*YOUR OBJECTIVE*: Exclude the images, then return every line below exactly as written.

▼

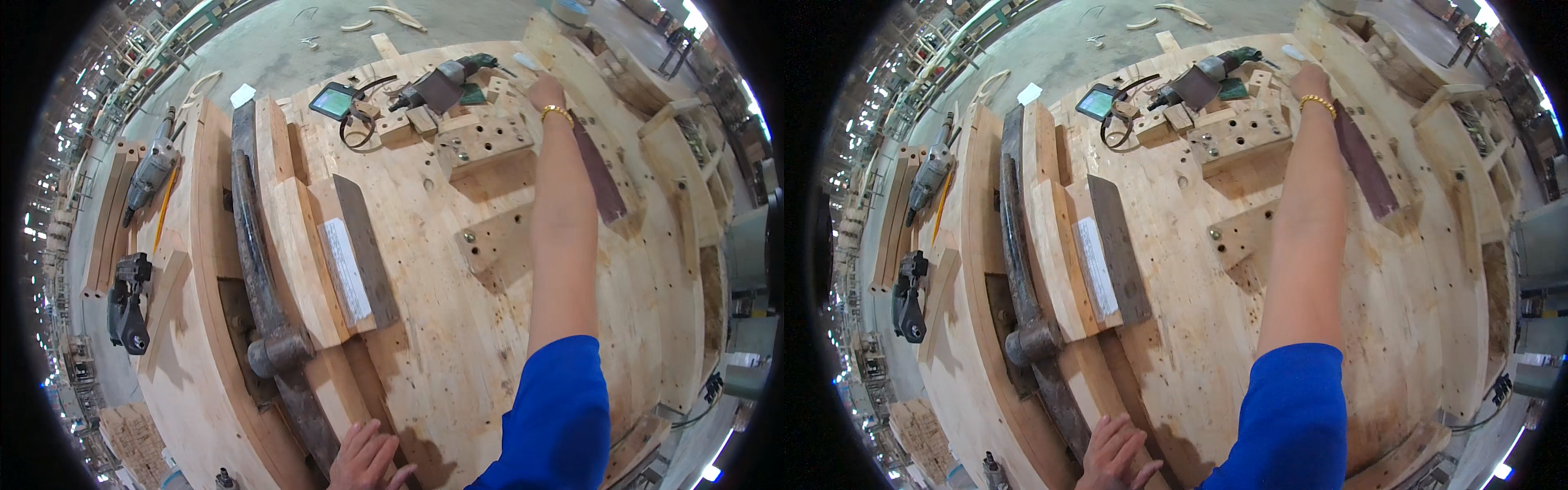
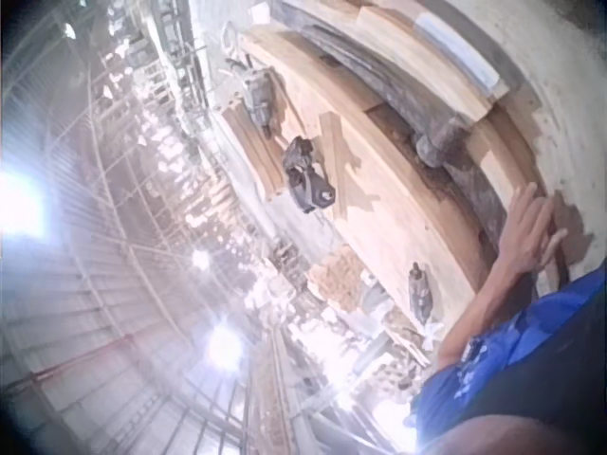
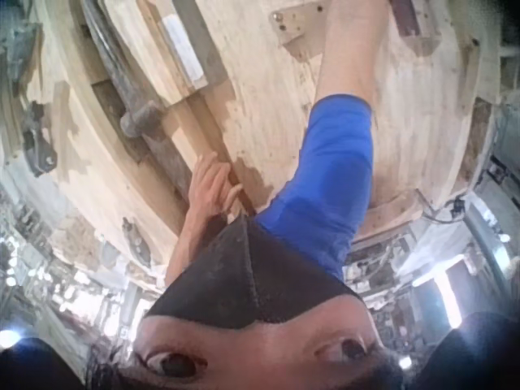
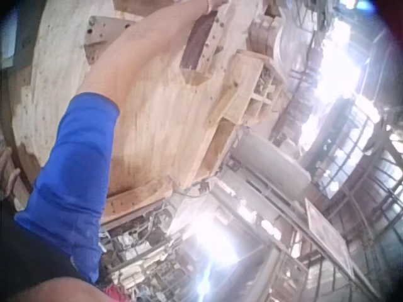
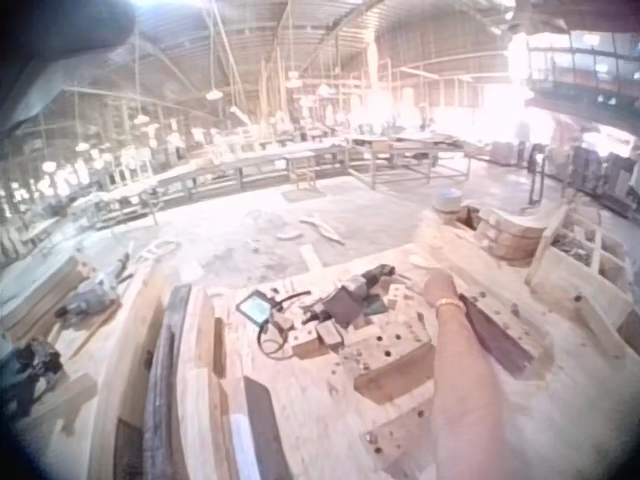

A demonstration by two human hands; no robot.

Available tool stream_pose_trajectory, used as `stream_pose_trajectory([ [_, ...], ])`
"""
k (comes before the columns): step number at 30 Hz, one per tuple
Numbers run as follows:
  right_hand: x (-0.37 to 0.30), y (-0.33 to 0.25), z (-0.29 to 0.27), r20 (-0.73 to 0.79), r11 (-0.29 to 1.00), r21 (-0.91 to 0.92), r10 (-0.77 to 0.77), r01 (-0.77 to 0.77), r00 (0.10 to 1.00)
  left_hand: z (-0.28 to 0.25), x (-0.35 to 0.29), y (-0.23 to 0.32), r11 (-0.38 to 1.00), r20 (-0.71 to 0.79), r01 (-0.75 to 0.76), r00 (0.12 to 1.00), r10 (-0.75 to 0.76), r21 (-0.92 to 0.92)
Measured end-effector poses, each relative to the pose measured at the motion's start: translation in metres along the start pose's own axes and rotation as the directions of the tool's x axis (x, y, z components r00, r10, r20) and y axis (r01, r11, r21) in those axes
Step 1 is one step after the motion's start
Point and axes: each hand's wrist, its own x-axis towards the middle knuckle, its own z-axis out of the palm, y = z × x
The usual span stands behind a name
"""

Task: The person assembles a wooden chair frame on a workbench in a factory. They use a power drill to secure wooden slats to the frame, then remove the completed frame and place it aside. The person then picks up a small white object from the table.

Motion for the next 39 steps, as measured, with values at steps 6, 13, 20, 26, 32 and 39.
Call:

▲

*YOUR SOLUTION*:
A demonstration by two human hands; no robot.

Available tool stream_pose_trajectory, used as `stream_pose_trajectory([ [_, ...], ])`
"""
k (comes before the columns): step number at 30 Hz, one per tuple
Numbers run as follows:
  right_hand: x (-0.37 to 0.30), y (-0.33 to 0.25), z (-0.29 to 0.27), r20 (-0.73 to 0.79), r11 (-0.29 to 1.00), r21 (-0.91 to 0.92), r10 (-0.77 to 0.77), r01 (-0.77 to 0.77), r00 (0.10 to 1.00)
  left_hand: z (-0.28 to 0.25), x (-0.35 to 0.29), y (-0.23 to 0.32), r11 (-0.38 to 1.00), r20 (-0.71 to 0.79), r01 (-0.75 to 0.76), r00 (0.12 to 1.00), r10 (-0.75 to 0.76), r21 (-0.92 to 0.92)
Measured end-effector poses, each relative to the pose measured at the motion's start: translation in metres along the start pose's own axes and rotation as the directions of the tool's x axis (x, y, z components r00, r10, r20) and y axis (r01, r11, r21) in those axes
Step 1 is one step after the motion's start
Point and axes: each hand's wrist, its own x-axis towards the middle knuckle, its own z-axis out of the palm, y = z × x
The usual span stands behind a name
"""

Task: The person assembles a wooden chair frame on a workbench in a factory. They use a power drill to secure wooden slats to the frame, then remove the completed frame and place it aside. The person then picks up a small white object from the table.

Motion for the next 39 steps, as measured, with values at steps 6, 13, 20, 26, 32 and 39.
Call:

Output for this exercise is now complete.